I forgot to mention one of my most memorable experiences on my recent trip across the country: shooting guns.
I’d never shot a handgun and had only shot a low-caliber rifle in North Korea. I learned a lot, as I’ll describe below.
From my train arriving in Houston, I caught a bus to an environmental research place. Before continuing with the story, I have to mention that most people I told I took a bus in Houston responded, “I’ve lived here ten years and never took the bus,” or the like. Same when you tell Los Angeles people that you took the subway.
Three things lined the highway from Houston to the research place: car dealers, fast food chains, and hotel chains. Plus one gun range. When I saw it, I knew I had to try it. Whatever my thoughts on gun rights, I was in Texas. I ate avocados in California and planned to eat po’ boys in New Orleans. Texas and guns go together. They’re legal and normal.
I told the friend hosting me I wanted to go in a playful way. He’s from Europe but lived in Houston long enough to have gone to shooting ranges a few times. I didn’t notice until later his less playful response, but he said he would take me to a range.
A couple days later we went.

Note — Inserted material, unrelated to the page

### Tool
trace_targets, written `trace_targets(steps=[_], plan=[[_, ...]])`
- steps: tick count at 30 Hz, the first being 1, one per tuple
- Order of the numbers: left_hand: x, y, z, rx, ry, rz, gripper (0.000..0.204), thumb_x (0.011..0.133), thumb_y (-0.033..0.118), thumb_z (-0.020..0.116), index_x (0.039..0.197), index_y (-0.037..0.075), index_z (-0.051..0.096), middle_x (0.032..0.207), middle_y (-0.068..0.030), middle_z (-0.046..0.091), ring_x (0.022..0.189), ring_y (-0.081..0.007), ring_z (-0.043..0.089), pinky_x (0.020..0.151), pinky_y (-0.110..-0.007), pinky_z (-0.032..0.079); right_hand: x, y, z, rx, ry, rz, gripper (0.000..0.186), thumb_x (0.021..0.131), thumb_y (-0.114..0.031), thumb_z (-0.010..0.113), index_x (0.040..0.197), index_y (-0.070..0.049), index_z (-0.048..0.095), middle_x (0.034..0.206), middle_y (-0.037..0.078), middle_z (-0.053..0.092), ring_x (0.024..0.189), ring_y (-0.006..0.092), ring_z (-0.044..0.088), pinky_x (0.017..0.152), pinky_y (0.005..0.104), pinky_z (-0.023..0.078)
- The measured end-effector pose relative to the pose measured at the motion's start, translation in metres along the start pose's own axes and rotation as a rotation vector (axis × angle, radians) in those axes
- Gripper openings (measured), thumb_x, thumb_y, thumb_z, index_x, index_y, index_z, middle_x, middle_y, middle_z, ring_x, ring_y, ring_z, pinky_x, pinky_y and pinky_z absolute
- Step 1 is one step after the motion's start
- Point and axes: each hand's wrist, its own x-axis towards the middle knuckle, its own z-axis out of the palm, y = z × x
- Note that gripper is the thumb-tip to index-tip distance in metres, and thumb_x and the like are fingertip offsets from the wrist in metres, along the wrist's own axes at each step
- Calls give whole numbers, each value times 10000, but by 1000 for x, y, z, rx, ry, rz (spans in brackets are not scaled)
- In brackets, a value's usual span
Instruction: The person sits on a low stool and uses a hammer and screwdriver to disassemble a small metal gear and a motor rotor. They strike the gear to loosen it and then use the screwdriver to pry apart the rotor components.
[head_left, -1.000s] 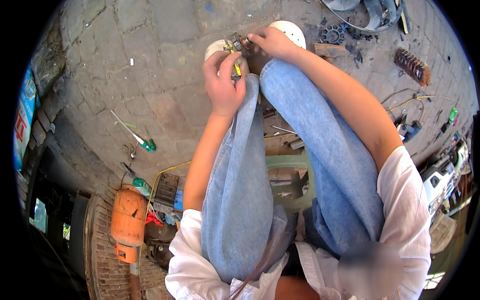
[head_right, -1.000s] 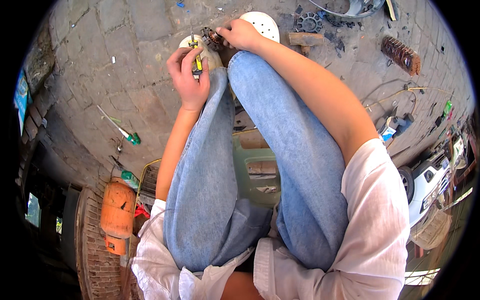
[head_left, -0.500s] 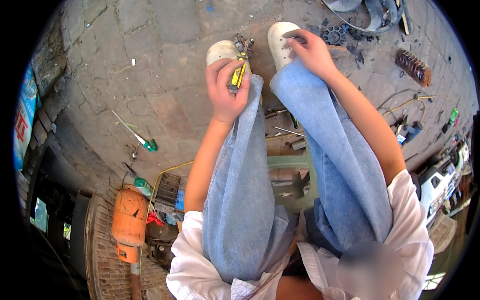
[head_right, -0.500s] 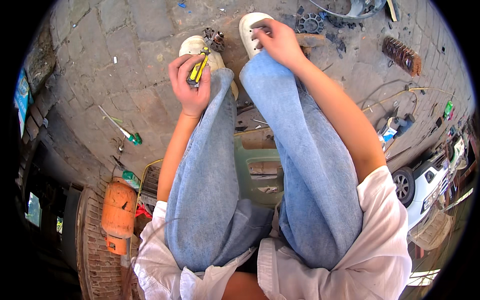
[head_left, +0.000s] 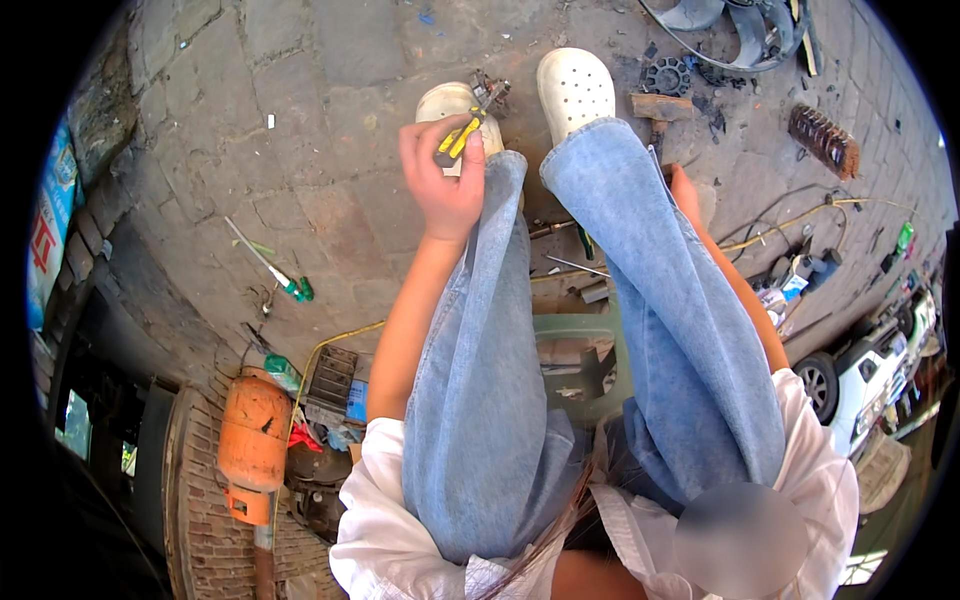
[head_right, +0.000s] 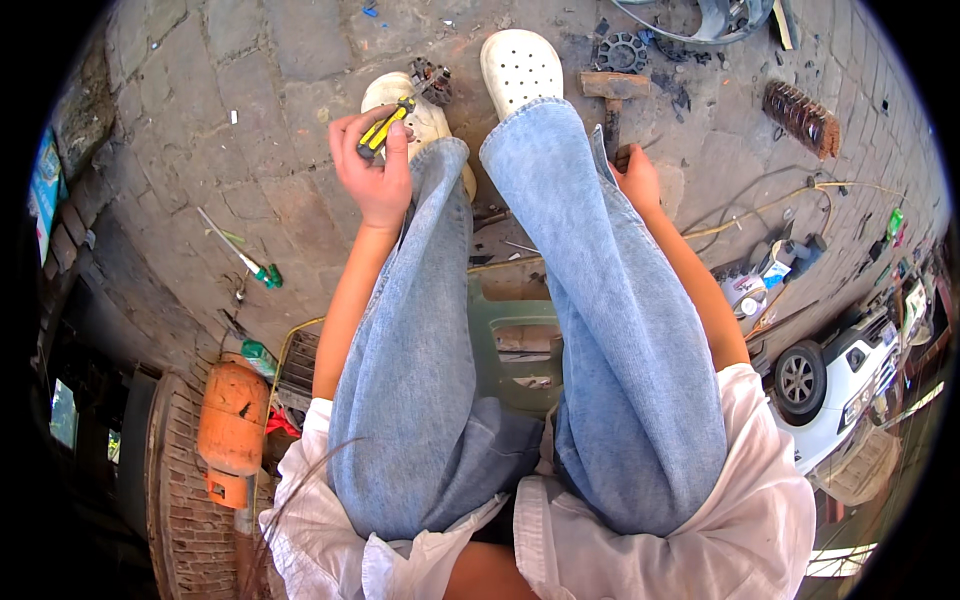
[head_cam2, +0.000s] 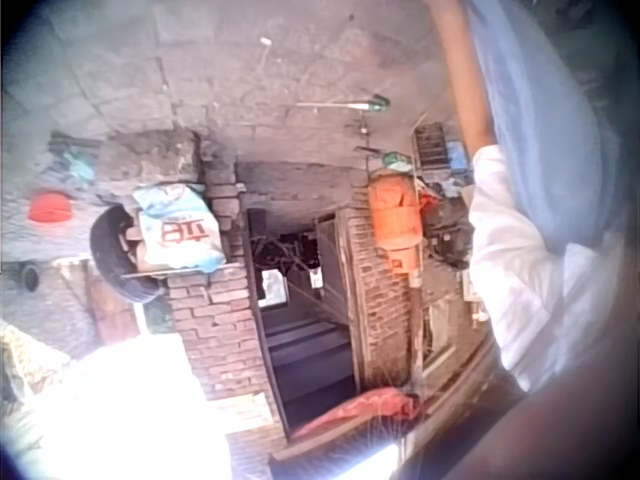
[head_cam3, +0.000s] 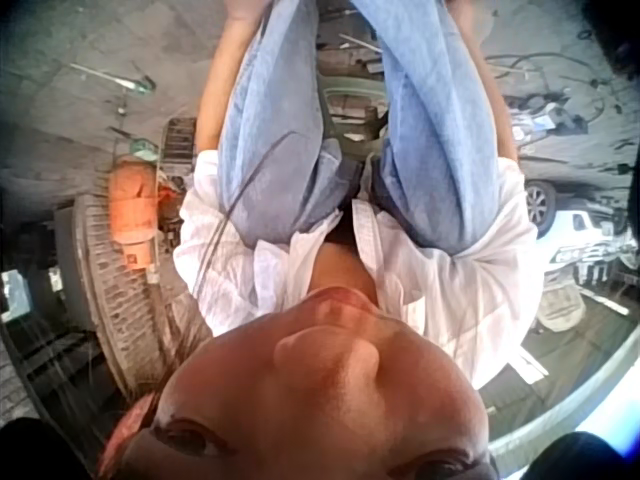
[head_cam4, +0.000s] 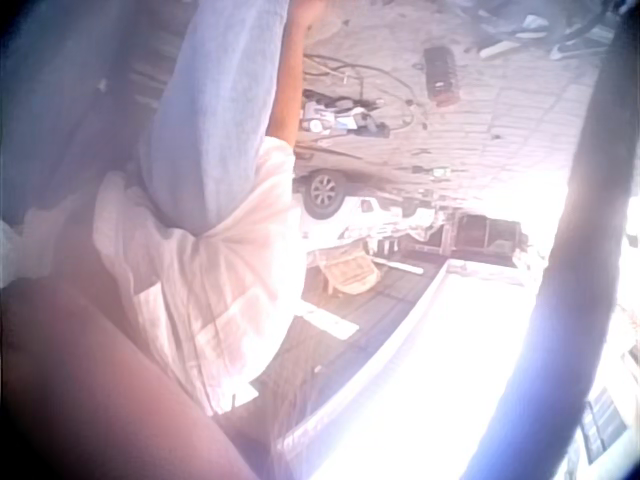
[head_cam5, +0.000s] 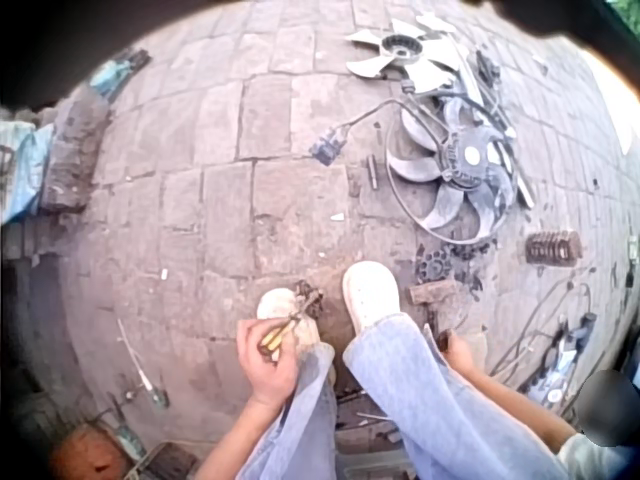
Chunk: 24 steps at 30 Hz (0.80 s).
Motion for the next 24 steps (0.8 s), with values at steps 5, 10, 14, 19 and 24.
trace_targets(steps=[5,10,14,19,24], plan=[[2,2,1,-6,12,1,144,896,15,636,1033,-29,642,1029,-99,484,836,-160,612,647,-264,593,-1,-20,-1,-335,52,-119,421,798,-369,728,957,-7,584,860,217,668,818,409,649,708,481,500],[7,10,0,135,13,53,151,861,56,683,1005,12,665,971,-89,512,865,-204,592,733,-312,525,2,-31,-4,-462,30,-77,421,777,-404,712,926,-34,579,875,235,671,864,433,640,725,511,495],[12,20,3,97,34,0,132,835,82,698,961,45,680,914,-80,539,885,-237,571,794,-334,463,6,-29,-4,-497,28,-70,414,767,-395,713,927,-36,582,876,234,673,867,429,643,729,516,497],[34,28,8,97,-7,-58,120,830,87,692,938,43,663,945,-105,543,851,-237,584,748,-340,483,9,-32,-3,-522,34,-54,427,752,-407,716,918,-35,588,881,233,675,863,426,645,731,512,500],[49,36,11,44,-48,-134,132,840,120,689,928,30,649,956,-104,536,746,-215,620,636,-310,525,10,-43,0,-473,53,-33,455,740,-417,720,952,-29,611,887,234,679,859,420,650,726,490,504]])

Walking in the establishment, two things struck me. First, the patrons were regular people—housewives, professors, college students, and so on. Well, I’m not sure their professions, but in any other establishment I would have noticed nothing unusual about any.
Second, I got hit with the gravity of the place. I had never been in a room with dozen, maybe a hundred, guns. Now I found myself in a room with dozens of assault rifles, AR-15s, I guess, and many more handguns. It hit me how deadly these devices were, yet how easily and casually you could, in principle, handle them. Everyone was taking them seriously. The employees were teaching first-timers like me about gun safety. The first-timers took safety seriously.
Still, I felt tremendous gravity and respect for the situation. Whatever my levity I joked with about doing something fun and Texan disappeared the moment I walked in. I nearly decided to consider visiting the place enough and leave.
I’m glad I stayed. My friend’s experience took the edge off. We rented a 9mm and bought 50 rounds. We had to choose a target, most of which included life-size images of people. We chose what looked like a standard-issue silhouette, which I felt funny about.
As long as guns exist in the world, I wouldn’t oppose any adult at least experiencing them in his or her hands. I don’t know if everyone should fire one, but to know what you’re dealing with. I can see the appeal of holding them, shooting them as a sport and method of self-defense, even collecting them, but didn’t like it. This first experience was all the experience I need.
My aim wasn’t that bad, at least comparable to my friend’s. A few other groups were shooting in the range, more women than men, as I remember, though all the employees were men.
When I commented to my friend how un-fun yet rewarding the experience felt, he said I had sounded too flippant at first, so was glad to see I learned from the experience.
After the 9mm, we rented a 45 caliber and bought another 50 rounds. Mostly we took our time aiming, but I also shot a few rounds fast, which gave a different emotional feel.
I mentioned to a few Houston residents my experience. They seemed happy that I did it and happier how seriously I took the experience. One woman who had competed in shooting in her youth gave me a big high five. Another guy at a restaurant point out that several people at that restaurant were probably carrying guns, though he couldn’t tell which just by looking.
Buses in Texas
This was my first time in a community where more people shot deadly weapons than took public transportation, as far as I knew.
I spoke to a few drivers while there. The topic of Beto always came up. There were a lot of “Beto for Texas” signs up. The drivers all loved him.